За городскими стенами шли сначала лачуги, жалкие жилища зеленщиков, которые с горем пополам обрабатывали довольно-таки узкую зону земли, так как желали оставаться под непосредственной защитой башен крепостной стены.

В случае нападения эти люди на скорую руку собирали свой скот и рабочие инструменты и, если у них оставалось на то время, возвращались в город.

Зачастую им доводились наблюдать со стен за тем, как во время войны между государствами и особенно войны гражданской горят их бедные обиталища.
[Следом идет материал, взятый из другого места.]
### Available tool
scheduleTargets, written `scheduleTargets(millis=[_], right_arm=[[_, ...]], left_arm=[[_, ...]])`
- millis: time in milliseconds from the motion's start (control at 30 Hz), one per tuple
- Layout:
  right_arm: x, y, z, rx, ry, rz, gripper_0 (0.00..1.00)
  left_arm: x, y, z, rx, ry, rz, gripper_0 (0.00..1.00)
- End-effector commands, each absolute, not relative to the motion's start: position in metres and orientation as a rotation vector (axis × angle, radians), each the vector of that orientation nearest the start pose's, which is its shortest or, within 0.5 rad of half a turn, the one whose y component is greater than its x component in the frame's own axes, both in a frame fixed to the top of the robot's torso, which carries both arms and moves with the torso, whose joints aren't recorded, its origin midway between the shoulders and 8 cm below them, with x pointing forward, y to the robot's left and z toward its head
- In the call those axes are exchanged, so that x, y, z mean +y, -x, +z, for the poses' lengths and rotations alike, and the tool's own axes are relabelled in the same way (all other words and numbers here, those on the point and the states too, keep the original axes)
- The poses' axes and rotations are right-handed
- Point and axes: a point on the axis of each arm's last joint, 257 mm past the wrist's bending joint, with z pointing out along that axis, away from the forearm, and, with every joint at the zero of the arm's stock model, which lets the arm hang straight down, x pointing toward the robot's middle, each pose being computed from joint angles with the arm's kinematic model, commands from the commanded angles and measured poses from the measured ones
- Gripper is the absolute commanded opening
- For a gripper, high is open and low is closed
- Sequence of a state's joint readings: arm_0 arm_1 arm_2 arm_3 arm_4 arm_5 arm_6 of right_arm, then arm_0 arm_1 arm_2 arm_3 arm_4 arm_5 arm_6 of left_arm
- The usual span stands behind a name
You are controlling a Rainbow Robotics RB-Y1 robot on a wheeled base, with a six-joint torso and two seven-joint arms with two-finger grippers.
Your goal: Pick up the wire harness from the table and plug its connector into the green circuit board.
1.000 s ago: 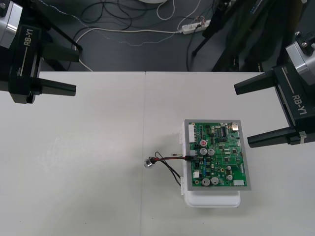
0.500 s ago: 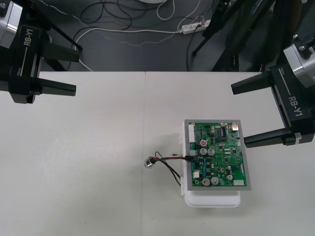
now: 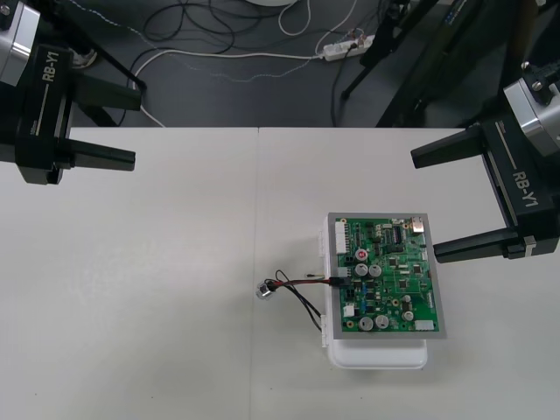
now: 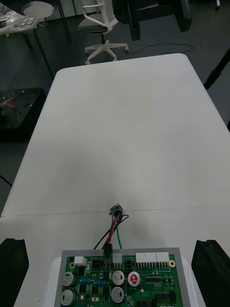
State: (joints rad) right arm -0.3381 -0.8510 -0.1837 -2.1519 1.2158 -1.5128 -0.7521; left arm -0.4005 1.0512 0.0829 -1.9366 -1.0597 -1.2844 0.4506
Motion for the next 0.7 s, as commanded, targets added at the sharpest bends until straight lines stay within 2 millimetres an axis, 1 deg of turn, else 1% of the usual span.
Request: scheduleTargets(millis=[33, 700], right_arm=[[-0.1186, -0.3088, -0.0177, 1.373, 1.614, 0.698, 1.0], [-0.1186, -0.3088, -0.0177, 1.373, 1.614, 0.698, 1.0]], left_arm=[[0.1399, -0.3697, 0.0283, 1.209, -1.575, -0.532, 0.64], [0.1399, -0.3697, 0.0283, 1.209, -1.575, -0.532, 0.65]])
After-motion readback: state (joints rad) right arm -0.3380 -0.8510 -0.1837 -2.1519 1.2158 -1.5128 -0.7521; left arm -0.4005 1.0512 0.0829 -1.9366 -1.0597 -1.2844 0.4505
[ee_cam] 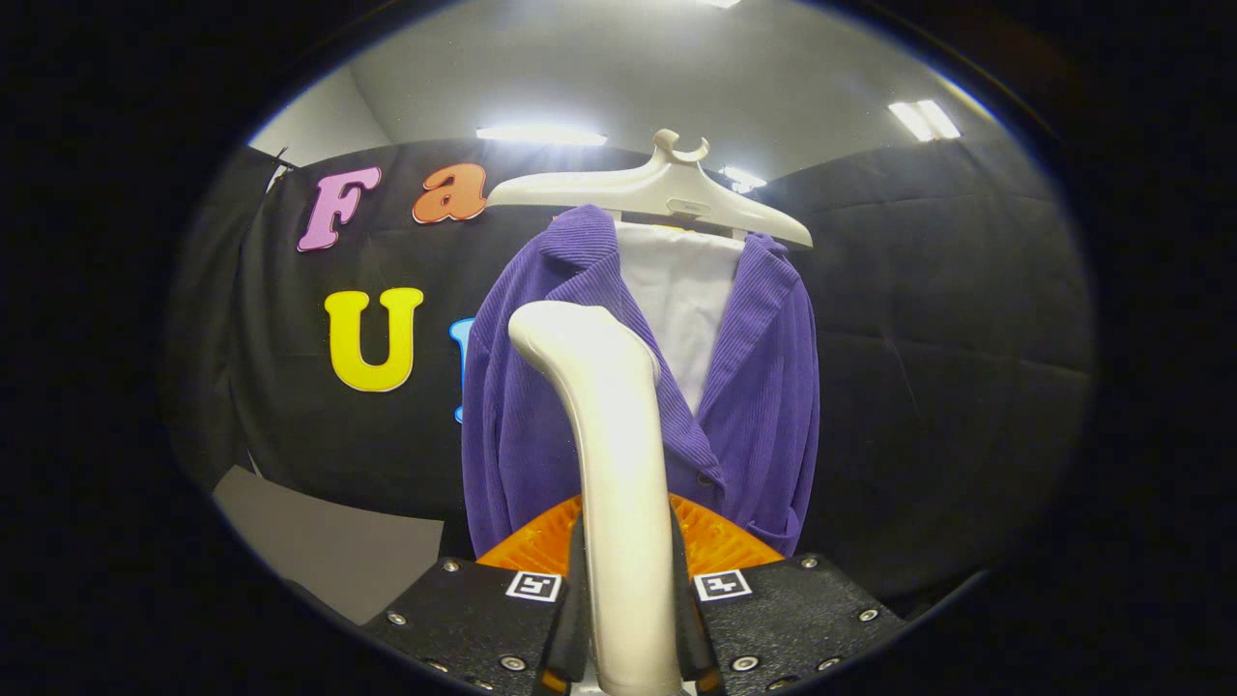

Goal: Iron the clothes twice with a garment steamer, once on the left side and once on the right side.

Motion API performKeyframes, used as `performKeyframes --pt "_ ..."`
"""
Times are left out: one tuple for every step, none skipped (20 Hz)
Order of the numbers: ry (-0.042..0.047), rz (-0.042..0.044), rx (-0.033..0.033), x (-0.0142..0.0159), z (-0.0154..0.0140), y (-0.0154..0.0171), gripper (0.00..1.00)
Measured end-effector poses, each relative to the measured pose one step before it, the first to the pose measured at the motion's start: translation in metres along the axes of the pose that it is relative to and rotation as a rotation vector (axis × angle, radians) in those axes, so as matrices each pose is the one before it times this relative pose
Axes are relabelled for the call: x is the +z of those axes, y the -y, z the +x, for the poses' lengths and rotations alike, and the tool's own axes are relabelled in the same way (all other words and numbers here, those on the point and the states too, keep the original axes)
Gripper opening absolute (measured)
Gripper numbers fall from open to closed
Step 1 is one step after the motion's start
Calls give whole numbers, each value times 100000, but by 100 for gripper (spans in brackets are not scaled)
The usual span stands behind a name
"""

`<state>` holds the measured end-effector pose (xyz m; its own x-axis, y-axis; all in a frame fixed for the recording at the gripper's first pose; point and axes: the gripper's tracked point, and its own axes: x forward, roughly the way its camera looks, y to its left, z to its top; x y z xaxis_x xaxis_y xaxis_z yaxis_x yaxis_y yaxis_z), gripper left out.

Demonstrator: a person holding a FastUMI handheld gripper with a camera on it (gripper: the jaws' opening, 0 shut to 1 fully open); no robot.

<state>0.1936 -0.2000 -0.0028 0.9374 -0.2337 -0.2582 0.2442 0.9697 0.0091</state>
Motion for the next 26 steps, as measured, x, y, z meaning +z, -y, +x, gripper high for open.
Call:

Но после бури, с упорством крестьянина, они восстанавливали свои глиняные халупы, покрывали их соломой и вновь начинали работать на земле.

За этими хижинами виднелись небольшие рощицы, потом – огромное аббатство Сен-Жермен-де-Пре, потом – красивая и широкая равнина, которая с давних пор использовалась парижанами для прогулок: Пре-о-Клер.

Там еще с рассветом встали на позиции три роты лучников.

Первой командовал сам граф де Валуа, представлявший королевскую власть, так как на его знамени красовался герб Людовика X.

Во главе второй роты стоял мессир Шатийон, тот самый, который, еще когда старший сын Филиппа Красивого не назывался Людовиком X, короновал того в Пампелюне на трон короля Наварры.

Командование третьей ротой осуществлял Жоффруа де Мальтруа, отважный капитан, связанный узами дружбы с Ангерраном де Мариньи, который, возможно, именно за него и хотел выдать свою дочь.

Первый министр тоже был там, верхом на великолепном боевом коне, но без доспехов, коими он предпочел пренебречь, – один лишь длинный палаш был закреплен на боку его лошади.

Три роты лучников располагались следующим образом: первая выстроилась параллельно протекавшей неподалеку Сене, вторая – лицом ко рву аббатства, третья – перпендикулярно этому рву. В итоге образовалось каре, четвертой стороной которого можно было считать сам ров.

Но стороны этого каре не сходились по углам.

Между шеренгами солдат оставались пустоты.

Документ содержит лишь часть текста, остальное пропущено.